## Directions for this task
Give back exactly the lines of the material below, starting with the line with "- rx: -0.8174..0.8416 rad" and going on through the line with "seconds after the".

## Study material
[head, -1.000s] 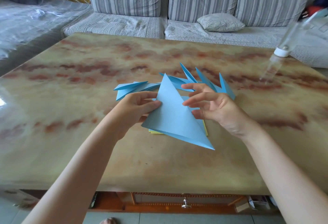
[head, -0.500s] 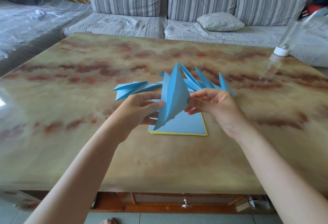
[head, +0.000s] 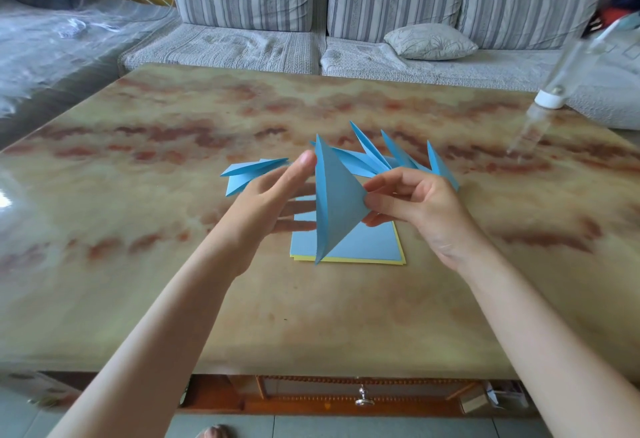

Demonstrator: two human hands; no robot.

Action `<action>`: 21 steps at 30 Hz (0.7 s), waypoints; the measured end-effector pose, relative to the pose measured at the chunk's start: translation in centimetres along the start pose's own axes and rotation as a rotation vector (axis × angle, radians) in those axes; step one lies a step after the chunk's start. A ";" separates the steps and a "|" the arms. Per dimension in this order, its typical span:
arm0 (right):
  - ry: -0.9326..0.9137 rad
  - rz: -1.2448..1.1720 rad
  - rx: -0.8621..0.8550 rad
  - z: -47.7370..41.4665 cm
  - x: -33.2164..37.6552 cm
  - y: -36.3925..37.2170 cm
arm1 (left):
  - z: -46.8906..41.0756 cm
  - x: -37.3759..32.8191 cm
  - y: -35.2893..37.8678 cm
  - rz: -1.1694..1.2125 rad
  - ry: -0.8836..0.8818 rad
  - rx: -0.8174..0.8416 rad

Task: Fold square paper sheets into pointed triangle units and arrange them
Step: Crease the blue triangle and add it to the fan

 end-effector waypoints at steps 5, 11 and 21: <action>0.029 0.015 0.030 0.2 -0.1 0.5 | 0.4 -1.1 -0.1 0.067 0.086 -0.027; 0.091 -0.024 0.017 0.3 -0.5 0.4 | 0.5 -1.2 -0.2 0.082 0.123 -0.045; 0.097 0.024 0.006 0.4 -0.4 0.4 | 0.4 -0.8 -1.0 0.126 0.111 -0.142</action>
Point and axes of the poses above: each hand's wrist, its own z-axis away from the middle knuckle, its own y-axis out of the palm, x = y × z, the point moved 9 cm from there along -z, towards the middle knuckle, and after that the axes turned 10 degrees about -y, right-handed, at the moved point
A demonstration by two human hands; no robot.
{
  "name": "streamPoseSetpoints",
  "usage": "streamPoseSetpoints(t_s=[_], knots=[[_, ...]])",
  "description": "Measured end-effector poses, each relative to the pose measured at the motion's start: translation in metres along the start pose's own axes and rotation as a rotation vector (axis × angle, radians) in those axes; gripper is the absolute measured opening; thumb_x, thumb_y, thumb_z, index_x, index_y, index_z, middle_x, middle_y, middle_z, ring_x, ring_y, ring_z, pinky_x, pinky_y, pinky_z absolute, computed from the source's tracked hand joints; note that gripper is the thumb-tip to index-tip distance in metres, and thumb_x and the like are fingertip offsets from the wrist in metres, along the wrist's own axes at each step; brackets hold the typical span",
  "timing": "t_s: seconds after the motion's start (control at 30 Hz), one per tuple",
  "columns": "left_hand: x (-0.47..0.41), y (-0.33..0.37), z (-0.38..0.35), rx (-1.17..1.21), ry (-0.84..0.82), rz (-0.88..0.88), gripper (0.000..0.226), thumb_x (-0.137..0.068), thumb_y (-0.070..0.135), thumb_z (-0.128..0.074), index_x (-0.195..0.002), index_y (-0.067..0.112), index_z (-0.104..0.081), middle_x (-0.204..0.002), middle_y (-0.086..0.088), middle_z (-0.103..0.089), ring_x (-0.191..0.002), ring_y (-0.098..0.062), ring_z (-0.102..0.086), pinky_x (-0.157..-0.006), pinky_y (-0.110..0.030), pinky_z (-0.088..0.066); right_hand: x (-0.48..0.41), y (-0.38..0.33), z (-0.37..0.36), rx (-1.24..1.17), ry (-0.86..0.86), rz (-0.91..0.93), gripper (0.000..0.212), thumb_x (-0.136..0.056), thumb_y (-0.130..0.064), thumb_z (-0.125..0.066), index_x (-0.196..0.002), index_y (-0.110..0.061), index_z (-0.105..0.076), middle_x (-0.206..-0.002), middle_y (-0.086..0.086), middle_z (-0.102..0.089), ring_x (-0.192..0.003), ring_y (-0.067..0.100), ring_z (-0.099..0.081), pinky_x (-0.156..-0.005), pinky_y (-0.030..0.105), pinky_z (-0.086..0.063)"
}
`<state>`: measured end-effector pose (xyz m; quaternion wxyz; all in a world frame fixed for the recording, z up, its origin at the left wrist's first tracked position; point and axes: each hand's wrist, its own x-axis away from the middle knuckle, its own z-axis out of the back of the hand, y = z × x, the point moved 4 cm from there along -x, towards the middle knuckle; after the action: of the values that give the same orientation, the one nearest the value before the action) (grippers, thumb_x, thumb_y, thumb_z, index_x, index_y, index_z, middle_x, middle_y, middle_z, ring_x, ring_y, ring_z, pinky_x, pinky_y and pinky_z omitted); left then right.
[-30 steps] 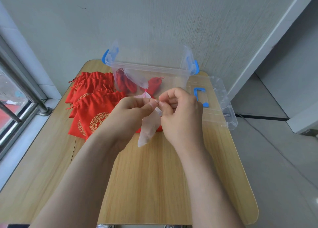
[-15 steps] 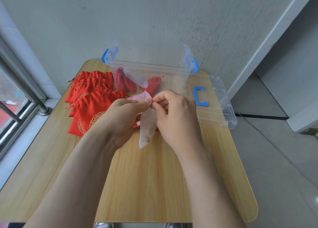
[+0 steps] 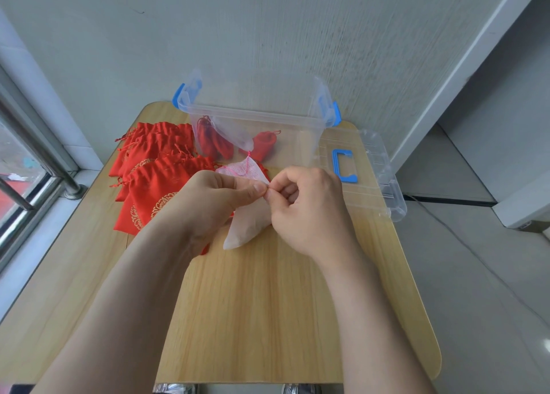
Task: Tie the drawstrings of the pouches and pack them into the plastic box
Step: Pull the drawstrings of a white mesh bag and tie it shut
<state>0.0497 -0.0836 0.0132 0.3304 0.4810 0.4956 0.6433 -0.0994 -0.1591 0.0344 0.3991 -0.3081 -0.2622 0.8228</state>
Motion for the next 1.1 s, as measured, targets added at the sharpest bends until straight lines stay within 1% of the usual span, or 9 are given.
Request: streamPoseSetpoints(t_s=[0.2, 0.3, 0.37, 0.43, 0.57, 0.7, 0.83, 0.97, 1.1], knots=[[0.000, 0.005, -0.003, -0.124, -0.052, -0.123, 0.019, -0.100, 0.028, -0.071, -0.102, 0.014, -0.084, -0.106, -0.011, -0.081, -0.112, -0.034, -0.073, -0.108, -0.057, -0.052, 0.003, 0.005, 0.000, -0.165, -0.093, -0.180, 0.027, -0.091, -0.032, -0.077, -0.070, -0.018, -0.068, -0.055, -0.014, -0.060, -0.055, 0.004, -0.055, -0.053, 0.016, -0.041], [0.001, 0.009, -0.008, -0.226, -0.058, -0.254, 0.017, -0.105, 0.019, -0.064, -0.103, 0.009, -0.078, -0.099, -0.008, -0.081, -0.095, -0.018, -0.074, -0.091, -0.047, -0.056, 0.003, 0.007, -0.002, -0.309, -0.129, -0.325, 0.027, -0.084, -0.035, -0.073, -0.068, -0.014, -0.070, -0.062, -0.006, -0.069, -0.061, 0.011, -0.063, -0.061, 0.030, -0.054], [0.001, 0.012, -0.010, -0.336, -0.035, -0.351, 0.014, -0.107, 0.014, -0.062, -0.103, 0.010, -0.074, -0.096, -0.006, -0.080, -0.090, -0.013, -0.072, -0.083, -0.043, -0.055, 0.003, 0.011, 0.000, -0.485, -0.152, -0.457, 0.018, -0.083, -0.021, -0.070, -0.071, -0.008, -0.075, -0.067, 0.004, -0.073, -0.063, 0.018, -0.067, -0.063, 0.035, -0.053], [0.000, 0.013, -0.013, -0.403, -0.031, -0.417, 0.013, -0.106, 0.012, -0.060, -0.106, 0.014, -0.073, -0.097, -0.003, -0.078, -0.095, -0.014, -0.075, -0.091, -0.044, -0.058, 0.005, 0.012, 0.002, -0.612, -0.189, -0.569, 0.013, -0.087, -0.009, -0.070, -0.079, -0.002, -0.077, -0.071, 0.010, -0.073, -0.063, 0.019, -0.067, -0.061, 0.030, -0.049], [0.003, 0.015, -0.017, -0.458, -0.006, -0.493, 0.018, -0.099, 0.025, -0.059, -0.107, 0.023, -0.075, -0.098, 0.001, -0.078, -0.096, -0.020, -0.075, -0.092, -0.052, -0.058, 0.009, 0.015, 0.003, -0.703, -0.204, -0.681, 0.015, -0.090, -0.010, -0.072, -0.090, 0.003, -0.079, -0.075, 0.011, -0.074, -0.065, 0.019, -0.067, -0.065, 0.032, -0.049], [0.006, 0.014, -0.018, -0.508, 0.037, -0.498, 0.019, -0.093, 0.029, -0.061, -0.102, 0.026, -0.077, -0.094, 0.006, -0.078, -0.091, -0.013, -0.075, -0.089, -0.045, -0.060, 0.011, 0.015, 0.005, -0.660, -0.178, -0.680, 0.015, -0.089, -0.010, -0.071, -0.089, 0.003, -0.079, -0.074, 0.011, -0.075, -0.064, 0.017, -0.065, -0.060, 0.027, -0.050], [0.011, 0.013, -0.023, -0.731, 0.159, -0.580, 0.012, -0.092, 0.019, -0.069, -0.099, 0.023, -0.078, -0.083, 0.010, -0.074, -0.083, -0.004, -0.069, -0.081, -0.028, -0.055, 0.014, 0.014, 0.004, -0.579, -0.166, -0.659, 0.016, -0.087, -0.006, -0.067, -0.086, 0.006, -0.077, -0.068, 0.009, -0.071, -0.061, 0.018, -0.065, -0.056, 0.025, -0.048], [0.017, 0.014, -0.025, -0.803, 0.191, -0.634, 0.007, -0.090, 0.018, -0.071, -0.094, 0.022, -0.075, -0.076, 0.017, -0.069, -0.080, 0.004, -0.065, -0.072, -0.009, -0.044, 0.015, 0.010, 0.001, -0.460, -0.196, -0.577, 0.018, -0.081, -0.014, -0.068, -0.078, 0.001, -0.077, -0.068, 0.011, -0.074, -0.064, 0.019, -0.068, -0.065, 0.033, -0.051], [0.021, 0.014, -0.024, -0.805, 0.218, -0.658, 0.014, -0.082, 0.030, -0.066, -0.088, 0.019, -0.072, -0.074, 0.017, -0.066, -0.076, 0.004, -0.063, -0.069, -0.005, -0.040, 0.014, 0.009, 0.001, -0.455, -0.207, -0.559, 0.016, -0.080, -0.017, -0.069, -0.078, -0.005, -0.080, -0.075, 0.011, -0.077, -0.074, 0.023, -0.072, -0.072, 0.036, -0.055]])
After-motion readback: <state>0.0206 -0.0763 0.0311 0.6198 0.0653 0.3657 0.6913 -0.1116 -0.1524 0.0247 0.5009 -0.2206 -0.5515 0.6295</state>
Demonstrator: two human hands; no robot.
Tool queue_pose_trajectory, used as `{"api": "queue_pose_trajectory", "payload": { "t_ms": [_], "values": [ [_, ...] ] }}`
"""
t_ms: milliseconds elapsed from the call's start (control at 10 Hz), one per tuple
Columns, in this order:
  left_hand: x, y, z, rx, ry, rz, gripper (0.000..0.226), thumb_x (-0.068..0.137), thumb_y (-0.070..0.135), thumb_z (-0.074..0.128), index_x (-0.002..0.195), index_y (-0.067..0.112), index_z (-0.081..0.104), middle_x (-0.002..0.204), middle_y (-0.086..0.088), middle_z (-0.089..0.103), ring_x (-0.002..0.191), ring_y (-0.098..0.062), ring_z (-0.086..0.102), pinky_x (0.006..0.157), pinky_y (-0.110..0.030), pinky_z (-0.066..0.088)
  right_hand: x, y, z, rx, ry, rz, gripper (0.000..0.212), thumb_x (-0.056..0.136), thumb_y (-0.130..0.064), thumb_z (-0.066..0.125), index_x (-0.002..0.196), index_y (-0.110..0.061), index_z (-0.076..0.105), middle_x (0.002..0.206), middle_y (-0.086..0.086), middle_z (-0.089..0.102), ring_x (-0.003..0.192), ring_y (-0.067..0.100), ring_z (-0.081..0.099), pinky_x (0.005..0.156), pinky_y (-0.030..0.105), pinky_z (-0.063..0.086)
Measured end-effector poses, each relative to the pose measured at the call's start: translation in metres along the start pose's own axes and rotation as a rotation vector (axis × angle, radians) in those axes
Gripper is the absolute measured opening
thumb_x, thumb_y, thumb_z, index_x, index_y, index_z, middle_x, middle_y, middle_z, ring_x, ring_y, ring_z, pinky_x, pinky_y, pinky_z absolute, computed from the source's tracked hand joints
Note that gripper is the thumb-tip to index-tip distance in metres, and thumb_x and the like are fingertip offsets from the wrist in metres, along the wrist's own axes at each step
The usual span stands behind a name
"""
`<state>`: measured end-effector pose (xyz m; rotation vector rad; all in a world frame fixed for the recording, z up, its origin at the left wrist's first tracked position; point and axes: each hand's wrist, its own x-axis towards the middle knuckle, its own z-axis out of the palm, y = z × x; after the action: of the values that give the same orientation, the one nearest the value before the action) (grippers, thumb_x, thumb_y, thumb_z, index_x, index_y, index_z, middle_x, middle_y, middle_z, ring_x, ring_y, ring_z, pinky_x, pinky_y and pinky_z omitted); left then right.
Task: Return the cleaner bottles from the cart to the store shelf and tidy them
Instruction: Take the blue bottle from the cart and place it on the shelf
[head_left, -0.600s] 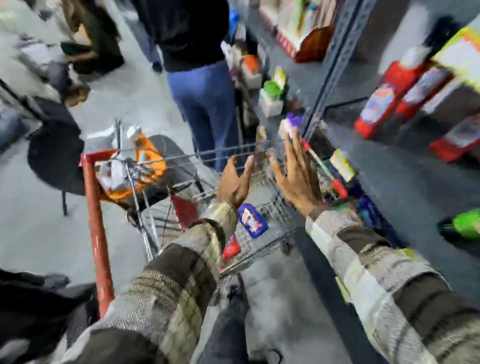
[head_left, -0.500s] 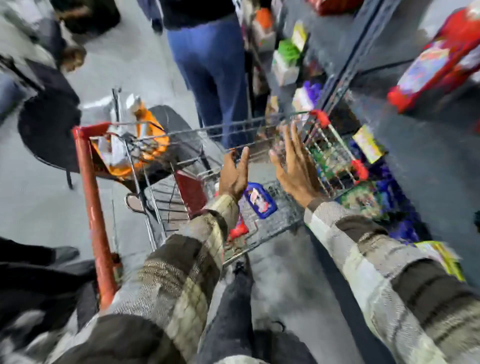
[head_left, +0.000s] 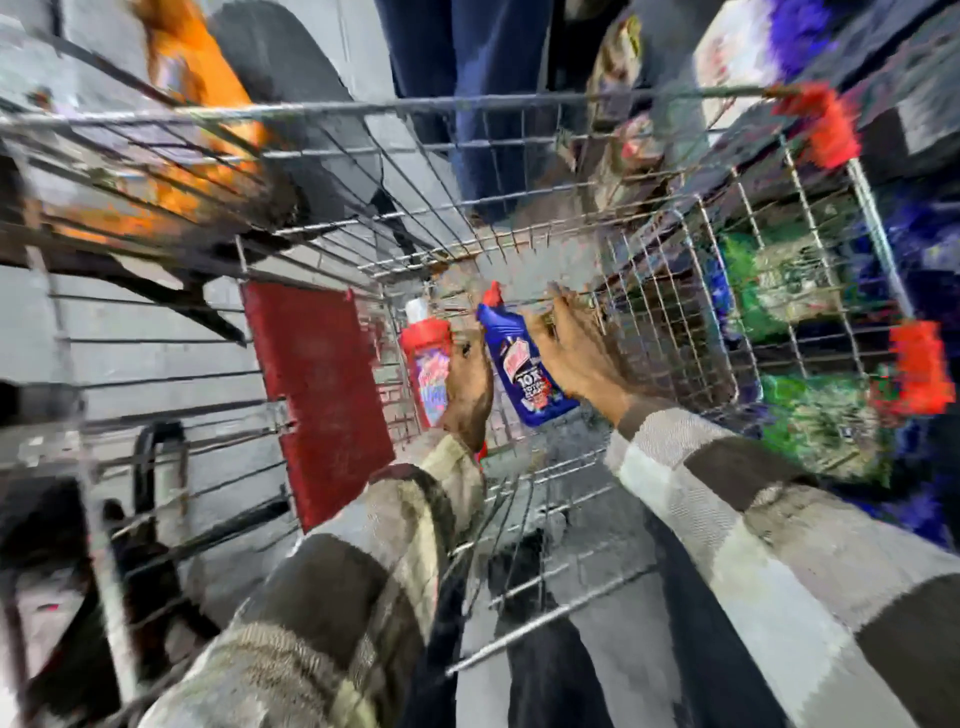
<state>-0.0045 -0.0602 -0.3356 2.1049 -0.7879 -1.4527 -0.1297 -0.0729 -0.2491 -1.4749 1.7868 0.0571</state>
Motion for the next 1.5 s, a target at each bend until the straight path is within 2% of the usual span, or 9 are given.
{"api": "queue_pose_trajectory", "payload": {
  "t_ms": [100,300,400,600,800,1000,1200,1300,1500],
  "values": [
    [0.007,-0.015,0.030,-0.023,0.008,-0.056,0.073,0.089,0.061,0.039,0.122,0.001,0.062,0.125,-0.020,0.065,0.117,-0.034,0.062,0.083,-0.021,0.046,0.031,0.030,0.029,0.054,-0.030,0.115,0.058,0.101,-0.027,0.037,0.152,-0.011,0.014,0.157,0.018,0.024,0.145,0.031,0.027,0.119,0.041,0.024],
    [0.005,-0.037,0.064,0.021,0.014,-0.200,0.049,0.099,0.038,0.046,0.123,-0.003,0.059,0.120,-0.022,0.066,0.110,-0.035,0.064,0.090,-0.037,0.054,0.052,0.055,0.056,0.059,-0.146,0.214,0.048,0.095,-0.033,0.036,0.142,-0.024,0.029,0.138,0.015,0.049,0.117,0.037,0.056,0.100,0.051,0.045],
    [0.007,-0.037,0.069,0.016,0.004,-0.269,0.033,0.100,0.025,0.050,0.115,-0.003,0.062,0.101,-0.015,0.067,0.088,-0.028,0.065,0.061,-0.025,0.046,0.062,0.062,0.065,0.130,-0.147,0.282,0.037,0.094,-0.023,0.042,0.128,-0.011,0.046,0.125,0.016,0.056,0.106,0.032,0.059,0.086,0.039,0.046],
    [0.019,-0.035,0.067,0.027,0.025,-0.332,0.032,0.095,0.027,0.061,0.112,0.000,0.066,0.107,-0.005,0.071,0.091,-0.023,0.066,0.066,-0.026,0.053,0.068,0.064,0.057,0.210,-0.134,0.361,0.034,0.092,-0.022,0.055,0.125,-0.012,0.050,0.120,0.014,0.060,0.102,0.033,0.065,0.091,0.047,0.055],
    [-0.005,0.009,0.051,0.028,0.049,-0.106,0.034,0.086,0.031,0.070,0.111,0.007,0.072,0.105,-0.011,0.076,0.092,-0.024,0.072,0.085,-0.032,0.058,0.045,0.055,0.014,0.278,-0.011,0.346,0.033,0.094,-0.021,0.053,0.125,-0.010,0.049,0.121,0.013,0.063,0.101,0.030,0.061,0.080,0.031,0.046],
    [-0.050,0.068,0.028,-0.075,-0.077,0.104,0.056,0.063,0.054,0.070,0.100,0.012,0.074,0.090,-0.005,0.078,0.084,-0.024,0.074,0.081,-0.047,0.061,-0.024,0.028,-0.059,0.454,0.195,0.267,0.036,0.090,-0.022,0.059,0.123,-0.011,0.051,0.115,0.003,0.063,0.102,0.022,0.059,0.089,0.033,0.046],
    [-0.168,0.171,-0.018,-0.097,-0.172,0.391,0.028,0.076,0.040,0.078,0.097,0.021,0.078,0.082,0.000,0.079,0.071,-0.009,0.072,0.068,-0.028,0.061,-0.129,-0.008,-0.141,0.545,0.440,0.177,0.038,0.088,-0.024,0.061,0.123,-0.012,0.053,0.116,0.005,0.065,0.104,0.023,0.062,0.091,0.032,0.047],
    [-0.215,0.215,-0.029,-0.071,-0.265,0.540,0.036,0.071,0.045,0.076,0.099,0.023,0.077,0.086,0.000,0.079,0.082,-0.018,0.076,0.080,-0.044,0.062,-0.183,-0.022,-0.183,0.607,0.585,0.134,0.036,0.088,-0.025,0.063,0.120,-0.011,0.056,0.119,0.012,0.067,0.107,0.030,0.064,0.093,0.038,0.049],
    [-0.326,0.287,-0.019,-0.078,-0.354,0.746,0.039,0.063,0.048,0.081,0.087,0.018,0.078,0.071,0.000,0.075,0.062,-0.002,0.066,0.071,-0.036,0.061,-0.294,-0.014,-0.254,0.651,0.900,0.096,0.033,0.088,-0.024,0.063,0.118,-0.010,0.060,0.115,0.011,0.070,0.104,0.027,0.066,0.073,0.021,0.038]
  ]
}}
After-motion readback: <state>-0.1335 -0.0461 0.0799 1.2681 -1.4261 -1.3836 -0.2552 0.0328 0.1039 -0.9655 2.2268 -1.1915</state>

## Solution for this problem
  - rx: -0.8174..0.8416 rad

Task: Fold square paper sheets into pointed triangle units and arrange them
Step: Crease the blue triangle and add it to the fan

 end-effector waypoints at steps 5, 11 and 21: <action>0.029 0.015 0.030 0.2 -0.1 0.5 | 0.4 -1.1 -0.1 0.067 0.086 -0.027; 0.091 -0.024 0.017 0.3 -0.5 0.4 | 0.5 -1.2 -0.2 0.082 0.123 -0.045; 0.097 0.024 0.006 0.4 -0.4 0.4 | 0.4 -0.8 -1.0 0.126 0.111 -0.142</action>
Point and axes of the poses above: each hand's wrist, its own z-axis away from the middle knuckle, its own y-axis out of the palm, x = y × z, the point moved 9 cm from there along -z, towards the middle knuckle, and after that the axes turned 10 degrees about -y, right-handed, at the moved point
A demonstration by two human hands; no robot.
{
  "name": "streamPoseSetpoints",
  "usage": "streamPoseSetpoints(t_s=[_], knots=[[_, ...]])",
  "description": "Measured end-effector poses, each relative to the pose measured at the motion's start: translation in metres along the start pose's own axes and rotation as a rotation vector (axis × angle, radians) in those axes; gripper is the absolute measured opening; thumb_x, thumb_y, thumb_z, index_x, index_y, index_z, middle_x, middle_y, middle_z, ring_x, ring_y, ring_z, pinky_x, pinky_y, pinky_z absolute, computed from the source's tracked hand joints; note that gripper is the thumb-tip to index-tip distance in metres, and thumb_x and the like are fingertip offsets from the wrist in metres, along the wrist's own axes at each step; brackets hold the typical span",
  "timing": "t_s: seconds after the motion's start (control at 30 Hz), one per tuple",

Now the exercise is finished.